It is only five years since Bárbara Pichot first picked up her backpack and began travelling around Argentina in the hope of raising the profile of the country’s female players.
Pichot had been energised to do so following a conversation with one of her three younger brothers, the former World Rugby Vice-Chairman and Argentina captain, Agustín.
Her daughter had recently left home for university, and she had enquired about how she could best serve the game. “Can you help women’s rugby become visible?” her sibling replied.
Pichot has since dedicated her time to doing exactly that. Within a year, she had set up a team, the BARBIRIANS, and a competition for women in Argentina.
Three years later, in August 2020, Pichot joined Sudamérica Rugby as its first Women’s Rugby Coordinator, taking on responsibility for the game in 16 countries.
It is a time-consuming job – Pichot estimates she takes part in around 120 Zoom calls every week – but her workload increased in March when she enrolled on the Capgemini Women in Rugby Leadership Programme.
“It's a very big responsibility,” Pichot told World Rugby. “I started five years ago with women's rugby and two years now in my position.
“I'm leading with an example because for me it's a responsibility, a very big responsibility and second of all, it's a very big commitment and a very big effort.
“I'm working 24-seven with rugby. This is not just a part time job.”
Pichot admits that she has an intense personality. “When I do something, I want to do it well,” she explained.
“With this intensity, I travel, I work, I talk to the women in rugby, to the presidents of the unions.”
However, her involvement in the Capgemini Women in Rugby Leadership Programme has required Pichot to “stop my car” as she has enrolled on the FIFA/CIES International Programme in Sports Management.
Pichot also travelled to New Zealand last month to attend Rugby World Cup 2021 and the Women in Rugby International Summit and Events, while taking part in meetings on behalf of Sudamérica Rugby.
Naturally, while there she also found time to fly to Fiji, where she visited training sessions and sought advice on how best to grow participation numbers in 15s.
“I went to Fiji because I was invited by the CEO and I wanted to watch how they trained in Fiji and the problems [they faced in] going to 15s,” Pichot said.
“That was my problem, how to grow from sevens to 15s (in South America) … I don’t want to hurry it.”
Pichot has documented her experiences on the Programme through her Instagram account, something she hopes will help inspire more women to follow in her footsteps.
“I want to give an example, if I can, for those women who come behind to know that there is an expectative, that you have this strawberry in your dessert or a carrot at the end of the race,” she added.

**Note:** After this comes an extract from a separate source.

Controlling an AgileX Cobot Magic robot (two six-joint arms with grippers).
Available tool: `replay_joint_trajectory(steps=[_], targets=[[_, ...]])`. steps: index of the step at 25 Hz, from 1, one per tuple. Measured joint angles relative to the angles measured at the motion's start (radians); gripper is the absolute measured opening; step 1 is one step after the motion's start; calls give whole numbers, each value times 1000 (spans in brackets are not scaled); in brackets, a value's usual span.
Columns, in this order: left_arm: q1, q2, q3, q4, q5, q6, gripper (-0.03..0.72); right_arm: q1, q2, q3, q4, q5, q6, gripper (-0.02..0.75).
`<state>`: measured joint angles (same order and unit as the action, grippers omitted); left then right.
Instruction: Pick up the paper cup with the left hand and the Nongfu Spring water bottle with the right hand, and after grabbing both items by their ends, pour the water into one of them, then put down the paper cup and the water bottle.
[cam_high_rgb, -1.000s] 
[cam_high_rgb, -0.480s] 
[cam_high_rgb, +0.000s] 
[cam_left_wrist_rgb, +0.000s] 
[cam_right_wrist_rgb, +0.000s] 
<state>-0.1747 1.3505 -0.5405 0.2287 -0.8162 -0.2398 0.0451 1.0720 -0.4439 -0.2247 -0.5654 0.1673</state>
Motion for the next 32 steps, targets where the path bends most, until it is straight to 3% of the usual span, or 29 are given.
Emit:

“[That] you know that you can have a possibility to get what I have and to grow. For me, rugby is each day something new.
“Each day [I have] a new knowledge of something, a new experience. If not, you die. If I don't get something new every day and something that moves me or challenges me or makes me want to get there, it's like... I don't move anymore.
“So, this is like a big opportunity for every girl [in South America] … Here in the region, most women playing rugby have low resources, they don't come from the rugby elite.
“They have very low resources, so anything that you can give them that gives them a little bit of like a gift, yes. But a gift that gives them knowledge.”
Although she feels privileged to have grown up in a rugby family, Pichot was not afforded the opportunity to play the game – other than touch with her brothers – as a child.
She did not realise that women played rugby anywhere until she went to watch Agustín play for Richmond in England in the late-1990s.
“My dad said, ‘Look, Barbie, there are women playing rugby’,” she recalled. “I couldn’t believe it!”
Pichot is now determined to make sure that more young women and girls have access to the playing opportunities she did not, as she attempts to “invert the pyramid” of female playing numbers in South America.
“In five years, I would love to see more girls playing at the grassroots level. I would like to see more and more six to 14-year-olds playing,” she said.
“What I need is the clubs to start growing their grassroots. It's the only thing that I expect.”